*DIRECTIONS FOR THIS TASK*: Return each line below holding the string "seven".

*TASK DATA*:
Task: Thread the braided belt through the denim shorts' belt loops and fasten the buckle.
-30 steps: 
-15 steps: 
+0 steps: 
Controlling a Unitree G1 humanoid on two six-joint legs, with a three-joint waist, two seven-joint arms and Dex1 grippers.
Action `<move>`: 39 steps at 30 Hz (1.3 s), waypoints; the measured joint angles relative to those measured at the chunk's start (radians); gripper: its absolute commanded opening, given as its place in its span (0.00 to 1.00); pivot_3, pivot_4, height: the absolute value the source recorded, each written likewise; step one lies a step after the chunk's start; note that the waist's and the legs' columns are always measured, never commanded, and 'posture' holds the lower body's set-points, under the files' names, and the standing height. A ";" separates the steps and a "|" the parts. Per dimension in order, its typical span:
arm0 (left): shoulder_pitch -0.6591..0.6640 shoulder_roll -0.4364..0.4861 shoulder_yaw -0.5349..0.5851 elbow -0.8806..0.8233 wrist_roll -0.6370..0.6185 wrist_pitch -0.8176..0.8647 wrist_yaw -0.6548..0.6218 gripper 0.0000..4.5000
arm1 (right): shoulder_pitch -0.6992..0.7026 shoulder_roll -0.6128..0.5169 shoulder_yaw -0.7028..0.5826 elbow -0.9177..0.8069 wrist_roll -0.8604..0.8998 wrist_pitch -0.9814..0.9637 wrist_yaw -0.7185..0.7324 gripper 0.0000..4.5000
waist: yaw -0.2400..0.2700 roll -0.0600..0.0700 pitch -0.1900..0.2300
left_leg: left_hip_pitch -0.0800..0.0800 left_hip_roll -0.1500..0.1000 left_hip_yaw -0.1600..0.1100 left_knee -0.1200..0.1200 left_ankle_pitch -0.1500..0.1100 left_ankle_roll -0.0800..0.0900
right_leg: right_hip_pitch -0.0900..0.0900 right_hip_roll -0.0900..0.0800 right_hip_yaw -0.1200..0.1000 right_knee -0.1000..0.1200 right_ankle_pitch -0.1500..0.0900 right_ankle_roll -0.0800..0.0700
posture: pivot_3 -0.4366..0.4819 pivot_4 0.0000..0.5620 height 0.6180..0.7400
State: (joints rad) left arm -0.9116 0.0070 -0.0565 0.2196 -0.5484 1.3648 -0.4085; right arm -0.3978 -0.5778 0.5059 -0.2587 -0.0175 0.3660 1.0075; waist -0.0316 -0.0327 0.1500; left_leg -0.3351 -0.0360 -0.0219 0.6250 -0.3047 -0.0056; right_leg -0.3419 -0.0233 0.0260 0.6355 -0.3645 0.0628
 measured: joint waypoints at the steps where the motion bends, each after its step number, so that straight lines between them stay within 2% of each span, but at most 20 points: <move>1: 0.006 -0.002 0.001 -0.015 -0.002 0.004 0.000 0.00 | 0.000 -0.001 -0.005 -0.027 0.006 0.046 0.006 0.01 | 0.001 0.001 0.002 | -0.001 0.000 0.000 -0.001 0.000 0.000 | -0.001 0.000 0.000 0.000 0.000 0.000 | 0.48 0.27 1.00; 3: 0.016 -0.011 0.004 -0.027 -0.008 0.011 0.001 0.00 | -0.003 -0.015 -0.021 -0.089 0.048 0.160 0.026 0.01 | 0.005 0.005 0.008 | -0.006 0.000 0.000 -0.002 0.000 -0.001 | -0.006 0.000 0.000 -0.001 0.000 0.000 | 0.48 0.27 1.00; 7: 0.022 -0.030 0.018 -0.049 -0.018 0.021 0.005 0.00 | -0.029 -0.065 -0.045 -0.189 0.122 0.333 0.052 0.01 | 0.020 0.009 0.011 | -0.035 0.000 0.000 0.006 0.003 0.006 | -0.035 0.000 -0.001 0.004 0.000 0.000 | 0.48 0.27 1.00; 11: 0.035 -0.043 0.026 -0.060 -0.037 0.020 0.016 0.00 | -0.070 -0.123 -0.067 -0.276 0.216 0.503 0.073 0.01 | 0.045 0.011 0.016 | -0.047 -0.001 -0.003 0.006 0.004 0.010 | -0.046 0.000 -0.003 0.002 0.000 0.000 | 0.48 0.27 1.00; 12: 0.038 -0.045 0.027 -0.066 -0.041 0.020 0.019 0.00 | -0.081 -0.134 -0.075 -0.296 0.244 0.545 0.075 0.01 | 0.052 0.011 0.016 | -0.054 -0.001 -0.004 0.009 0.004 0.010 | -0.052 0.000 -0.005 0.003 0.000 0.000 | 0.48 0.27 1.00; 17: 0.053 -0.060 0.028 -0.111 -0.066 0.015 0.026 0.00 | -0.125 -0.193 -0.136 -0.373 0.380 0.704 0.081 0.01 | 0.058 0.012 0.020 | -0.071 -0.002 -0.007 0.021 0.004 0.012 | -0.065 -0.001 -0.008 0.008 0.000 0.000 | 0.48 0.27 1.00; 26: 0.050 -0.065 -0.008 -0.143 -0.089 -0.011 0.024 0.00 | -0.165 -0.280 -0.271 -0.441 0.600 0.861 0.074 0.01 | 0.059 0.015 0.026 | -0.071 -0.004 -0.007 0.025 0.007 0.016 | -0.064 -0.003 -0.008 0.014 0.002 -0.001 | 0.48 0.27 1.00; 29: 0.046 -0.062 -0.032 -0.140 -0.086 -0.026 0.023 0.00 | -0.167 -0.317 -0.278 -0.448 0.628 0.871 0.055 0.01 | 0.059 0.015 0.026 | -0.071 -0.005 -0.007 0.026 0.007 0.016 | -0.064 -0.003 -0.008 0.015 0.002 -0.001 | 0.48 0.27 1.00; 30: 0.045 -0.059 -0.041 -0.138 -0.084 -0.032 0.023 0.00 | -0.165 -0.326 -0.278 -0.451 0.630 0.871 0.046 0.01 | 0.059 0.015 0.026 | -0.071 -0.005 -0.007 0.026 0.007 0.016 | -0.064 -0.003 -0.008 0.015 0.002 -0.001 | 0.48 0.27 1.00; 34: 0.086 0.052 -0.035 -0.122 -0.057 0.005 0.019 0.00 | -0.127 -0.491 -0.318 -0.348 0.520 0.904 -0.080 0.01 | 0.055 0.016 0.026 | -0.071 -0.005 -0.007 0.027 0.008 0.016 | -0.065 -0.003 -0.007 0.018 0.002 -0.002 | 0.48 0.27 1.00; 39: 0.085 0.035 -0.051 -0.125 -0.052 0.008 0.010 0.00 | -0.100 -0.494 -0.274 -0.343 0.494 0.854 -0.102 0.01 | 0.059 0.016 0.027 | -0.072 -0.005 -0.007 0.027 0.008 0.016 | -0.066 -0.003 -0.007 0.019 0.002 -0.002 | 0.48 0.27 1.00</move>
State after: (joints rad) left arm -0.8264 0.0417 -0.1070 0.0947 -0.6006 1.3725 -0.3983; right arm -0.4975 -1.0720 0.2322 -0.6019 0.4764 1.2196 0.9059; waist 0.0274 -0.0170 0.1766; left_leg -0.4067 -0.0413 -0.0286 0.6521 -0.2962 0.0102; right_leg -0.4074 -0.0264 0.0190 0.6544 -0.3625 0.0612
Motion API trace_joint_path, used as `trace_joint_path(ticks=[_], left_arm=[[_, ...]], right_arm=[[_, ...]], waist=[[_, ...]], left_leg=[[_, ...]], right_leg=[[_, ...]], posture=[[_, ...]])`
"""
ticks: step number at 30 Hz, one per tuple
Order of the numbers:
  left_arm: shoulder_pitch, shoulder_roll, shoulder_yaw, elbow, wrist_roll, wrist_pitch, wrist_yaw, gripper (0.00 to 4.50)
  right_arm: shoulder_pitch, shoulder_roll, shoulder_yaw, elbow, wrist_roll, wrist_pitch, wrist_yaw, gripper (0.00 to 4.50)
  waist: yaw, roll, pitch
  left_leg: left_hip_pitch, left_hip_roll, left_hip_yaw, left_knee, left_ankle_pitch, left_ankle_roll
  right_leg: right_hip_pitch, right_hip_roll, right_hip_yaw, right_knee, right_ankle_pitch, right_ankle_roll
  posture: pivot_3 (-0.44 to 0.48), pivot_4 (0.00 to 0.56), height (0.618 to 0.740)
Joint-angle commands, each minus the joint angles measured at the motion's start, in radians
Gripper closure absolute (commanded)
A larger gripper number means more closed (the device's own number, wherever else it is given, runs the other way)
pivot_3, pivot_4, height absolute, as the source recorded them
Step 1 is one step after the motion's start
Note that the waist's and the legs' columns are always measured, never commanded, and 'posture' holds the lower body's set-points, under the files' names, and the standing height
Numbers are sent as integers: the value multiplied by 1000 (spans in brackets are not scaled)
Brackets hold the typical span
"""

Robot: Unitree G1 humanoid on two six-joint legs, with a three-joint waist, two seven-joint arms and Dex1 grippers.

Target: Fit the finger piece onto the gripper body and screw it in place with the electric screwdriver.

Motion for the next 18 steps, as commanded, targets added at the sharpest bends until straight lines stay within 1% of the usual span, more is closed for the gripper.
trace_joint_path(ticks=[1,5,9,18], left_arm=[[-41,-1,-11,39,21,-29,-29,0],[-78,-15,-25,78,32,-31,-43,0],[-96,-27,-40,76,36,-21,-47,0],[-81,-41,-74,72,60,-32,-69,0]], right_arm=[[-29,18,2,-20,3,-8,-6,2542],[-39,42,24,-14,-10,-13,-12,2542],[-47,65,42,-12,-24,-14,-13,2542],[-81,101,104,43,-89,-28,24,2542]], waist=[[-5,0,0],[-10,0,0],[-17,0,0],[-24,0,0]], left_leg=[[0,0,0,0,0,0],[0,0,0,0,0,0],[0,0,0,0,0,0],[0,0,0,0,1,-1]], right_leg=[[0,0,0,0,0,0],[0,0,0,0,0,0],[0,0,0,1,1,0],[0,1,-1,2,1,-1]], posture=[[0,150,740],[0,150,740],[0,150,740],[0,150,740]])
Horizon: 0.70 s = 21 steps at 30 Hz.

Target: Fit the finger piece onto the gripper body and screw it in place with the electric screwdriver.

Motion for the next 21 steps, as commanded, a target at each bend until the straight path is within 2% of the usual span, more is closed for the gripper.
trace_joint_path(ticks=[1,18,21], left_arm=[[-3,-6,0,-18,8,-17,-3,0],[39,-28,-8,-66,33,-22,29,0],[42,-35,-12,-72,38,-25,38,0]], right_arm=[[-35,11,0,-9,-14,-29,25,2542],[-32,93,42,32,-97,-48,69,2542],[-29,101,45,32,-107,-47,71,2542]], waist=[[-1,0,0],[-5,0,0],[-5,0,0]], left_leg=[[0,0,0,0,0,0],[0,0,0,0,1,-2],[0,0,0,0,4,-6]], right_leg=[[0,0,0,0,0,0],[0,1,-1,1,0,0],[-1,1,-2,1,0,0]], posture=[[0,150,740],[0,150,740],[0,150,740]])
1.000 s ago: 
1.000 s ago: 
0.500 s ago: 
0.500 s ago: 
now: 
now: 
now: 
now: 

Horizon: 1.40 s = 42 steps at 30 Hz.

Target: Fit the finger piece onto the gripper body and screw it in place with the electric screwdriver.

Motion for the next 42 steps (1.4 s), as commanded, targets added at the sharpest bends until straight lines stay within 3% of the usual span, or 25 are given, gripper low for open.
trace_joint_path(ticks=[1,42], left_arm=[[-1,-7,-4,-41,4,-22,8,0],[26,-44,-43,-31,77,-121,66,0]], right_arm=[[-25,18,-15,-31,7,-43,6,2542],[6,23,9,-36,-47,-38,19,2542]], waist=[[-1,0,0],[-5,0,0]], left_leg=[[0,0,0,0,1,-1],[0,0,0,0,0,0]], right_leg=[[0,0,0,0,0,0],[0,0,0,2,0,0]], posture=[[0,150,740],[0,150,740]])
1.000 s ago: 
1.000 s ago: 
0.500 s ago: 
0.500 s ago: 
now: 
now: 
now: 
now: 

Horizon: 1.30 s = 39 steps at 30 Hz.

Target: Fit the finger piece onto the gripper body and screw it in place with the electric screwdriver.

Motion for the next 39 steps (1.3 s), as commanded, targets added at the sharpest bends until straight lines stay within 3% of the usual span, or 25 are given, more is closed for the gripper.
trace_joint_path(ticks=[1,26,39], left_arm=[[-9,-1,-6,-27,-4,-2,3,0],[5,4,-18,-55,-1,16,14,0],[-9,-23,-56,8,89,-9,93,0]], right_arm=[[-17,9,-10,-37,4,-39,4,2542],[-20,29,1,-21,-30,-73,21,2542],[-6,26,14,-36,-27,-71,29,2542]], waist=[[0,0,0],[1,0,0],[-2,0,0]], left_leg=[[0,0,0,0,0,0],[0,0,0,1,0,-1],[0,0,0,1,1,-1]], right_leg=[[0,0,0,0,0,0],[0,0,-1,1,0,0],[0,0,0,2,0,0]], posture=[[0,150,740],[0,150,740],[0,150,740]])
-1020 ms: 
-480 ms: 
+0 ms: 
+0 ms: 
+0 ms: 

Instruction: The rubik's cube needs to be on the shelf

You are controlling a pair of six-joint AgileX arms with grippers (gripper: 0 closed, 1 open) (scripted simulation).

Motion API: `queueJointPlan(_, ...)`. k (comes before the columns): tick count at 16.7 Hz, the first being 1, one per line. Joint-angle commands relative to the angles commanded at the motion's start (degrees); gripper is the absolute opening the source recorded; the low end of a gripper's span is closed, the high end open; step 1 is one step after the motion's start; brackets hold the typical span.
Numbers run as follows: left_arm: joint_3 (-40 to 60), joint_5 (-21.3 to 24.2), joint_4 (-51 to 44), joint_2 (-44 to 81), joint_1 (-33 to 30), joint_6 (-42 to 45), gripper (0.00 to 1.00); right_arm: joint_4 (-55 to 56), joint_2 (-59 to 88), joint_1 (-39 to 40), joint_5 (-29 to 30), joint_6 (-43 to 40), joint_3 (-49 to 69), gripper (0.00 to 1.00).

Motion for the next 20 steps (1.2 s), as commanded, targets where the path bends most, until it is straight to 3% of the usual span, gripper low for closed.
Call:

*SOLUTION TO THE PROBLEM*:
Controlling a Unitree G1 humanoid on two six-joint legs, with a three-joint waist, two seven-joint arms and Dex1 grippers.
Robot: Unitree G1 humanoid on two six-joint legs, with a three-joint waist, two seven-joint arms and Dex1 grippers.

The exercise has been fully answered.